**What you are asked to do**
State the number of lines in the material below that have "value" in them, without any other text.

**Dataset section**
------------------------------------------------

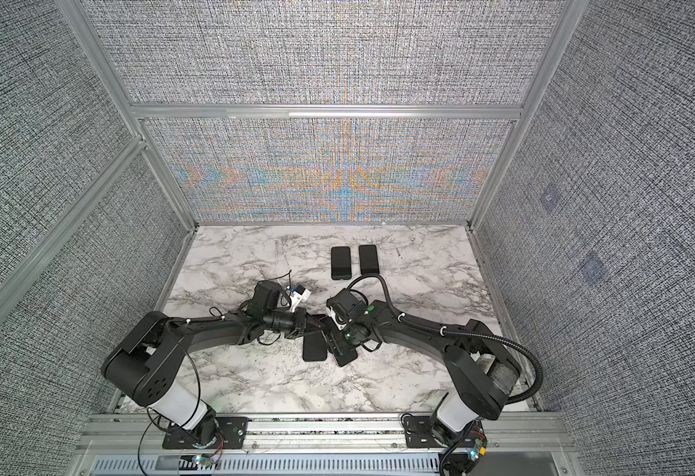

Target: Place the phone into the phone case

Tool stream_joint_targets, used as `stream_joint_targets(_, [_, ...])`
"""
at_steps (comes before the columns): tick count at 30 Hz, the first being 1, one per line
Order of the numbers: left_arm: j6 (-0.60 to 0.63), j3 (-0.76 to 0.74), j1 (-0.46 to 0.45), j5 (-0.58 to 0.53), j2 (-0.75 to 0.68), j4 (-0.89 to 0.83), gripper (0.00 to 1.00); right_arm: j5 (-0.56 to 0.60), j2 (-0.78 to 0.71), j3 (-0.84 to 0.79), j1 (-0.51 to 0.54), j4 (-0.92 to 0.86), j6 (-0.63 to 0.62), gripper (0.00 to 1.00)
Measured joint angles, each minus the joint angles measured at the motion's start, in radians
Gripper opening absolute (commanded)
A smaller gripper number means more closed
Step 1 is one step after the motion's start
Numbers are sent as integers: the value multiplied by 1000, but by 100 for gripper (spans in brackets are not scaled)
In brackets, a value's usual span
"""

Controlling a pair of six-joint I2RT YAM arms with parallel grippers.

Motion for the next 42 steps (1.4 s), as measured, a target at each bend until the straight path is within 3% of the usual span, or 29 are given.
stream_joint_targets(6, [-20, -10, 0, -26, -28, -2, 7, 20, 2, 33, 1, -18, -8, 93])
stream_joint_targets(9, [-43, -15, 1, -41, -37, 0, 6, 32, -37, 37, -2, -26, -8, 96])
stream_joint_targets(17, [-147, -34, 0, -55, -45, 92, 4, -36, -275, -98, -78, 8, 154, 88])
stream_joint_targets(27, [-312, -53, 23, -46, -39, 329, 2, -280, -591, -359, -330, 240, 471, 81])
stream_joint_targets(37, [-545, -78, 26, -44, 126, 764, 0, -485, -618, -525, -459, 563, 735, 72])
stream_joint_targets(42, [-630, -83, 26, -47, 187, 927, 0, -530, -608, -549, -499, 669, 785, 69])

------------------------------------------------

**Output**
2